§ **DATA EXTRACT**:
((
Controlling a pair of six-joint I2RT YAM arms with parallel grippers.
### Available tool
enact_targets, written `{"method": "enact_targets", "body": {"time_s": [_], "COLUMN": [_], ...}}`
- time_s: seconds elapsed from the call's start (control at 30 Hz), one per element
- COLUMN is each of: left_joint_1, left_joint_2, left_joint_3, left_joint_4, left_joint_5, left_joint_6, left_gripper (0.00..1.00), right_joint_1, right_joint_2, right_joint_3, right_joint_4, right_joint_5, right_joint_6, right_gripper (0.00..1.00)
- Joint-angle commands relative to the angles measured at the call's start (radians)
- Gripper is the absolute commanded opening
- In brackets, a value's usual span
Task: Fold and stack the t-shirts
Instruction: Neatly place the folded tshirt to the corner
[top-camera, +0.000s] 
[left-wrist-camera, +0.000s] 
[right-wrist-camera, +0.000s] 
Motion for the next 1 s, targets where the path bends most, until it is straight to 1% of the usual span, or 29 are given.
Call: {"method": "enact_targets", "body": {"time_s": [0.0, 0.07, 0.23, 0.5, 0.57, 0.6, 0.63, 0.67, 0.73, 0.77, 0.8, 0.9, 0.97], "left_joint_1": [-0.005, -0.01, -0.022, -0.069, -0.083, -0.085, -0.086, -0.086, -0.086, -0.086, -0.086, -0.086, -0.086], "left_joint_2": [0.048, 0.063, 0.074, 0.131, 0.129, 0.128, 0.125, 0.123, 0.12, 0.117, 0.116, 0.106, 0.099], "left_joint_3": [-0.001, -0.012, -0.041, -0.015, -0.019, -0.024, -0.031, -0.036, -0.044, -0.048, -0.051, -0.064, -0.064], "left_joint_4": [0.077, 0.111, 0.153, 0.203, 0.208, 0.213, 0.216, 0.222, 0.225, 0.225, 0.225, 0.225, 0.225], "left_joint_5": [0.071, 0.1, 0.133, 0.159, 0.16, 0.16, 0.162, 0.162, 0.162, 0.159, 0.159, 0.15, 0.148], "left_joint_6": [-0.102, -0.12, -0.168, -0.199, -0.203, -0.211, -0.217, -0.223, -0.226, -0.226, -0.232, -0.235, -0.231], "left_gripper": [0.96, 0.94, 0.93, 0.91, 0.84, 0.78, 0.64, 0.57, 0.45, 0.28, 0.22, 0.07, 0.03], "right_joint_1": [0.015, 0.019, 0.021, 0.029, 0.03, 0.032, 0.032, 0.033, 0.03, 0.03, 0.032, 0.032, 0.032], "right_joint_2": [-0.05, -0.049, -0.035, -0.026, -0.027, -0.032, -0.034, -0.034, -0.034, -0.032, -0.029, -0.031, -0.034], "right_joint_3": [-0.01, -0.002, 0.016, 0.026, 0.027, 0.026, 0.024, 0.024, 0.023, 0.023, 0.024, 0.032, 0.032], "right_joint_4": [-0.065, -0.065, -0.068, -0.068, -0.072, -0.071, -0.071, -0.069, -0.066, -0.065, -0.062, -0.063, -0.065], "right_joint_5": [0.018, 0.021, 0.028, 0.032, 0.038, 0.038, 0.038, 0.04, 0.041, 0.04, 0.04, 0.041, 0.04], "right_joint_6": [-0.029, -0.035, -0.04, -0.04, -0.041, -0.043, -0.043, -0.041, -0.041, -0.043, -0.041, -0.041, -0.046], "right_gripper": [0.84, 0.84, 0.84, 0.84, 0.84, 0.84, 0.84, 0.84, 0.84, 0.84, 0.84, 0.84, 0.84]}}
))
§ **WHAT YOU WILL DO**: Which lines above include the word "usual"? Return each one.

§ **SOLUTION FOR THIS PROBLEM**:
- In brackets, a value's usual span
Motion for the next 1 s, targets where the path bends most, until it is straight to 1% of the usual span, or 29 are given.

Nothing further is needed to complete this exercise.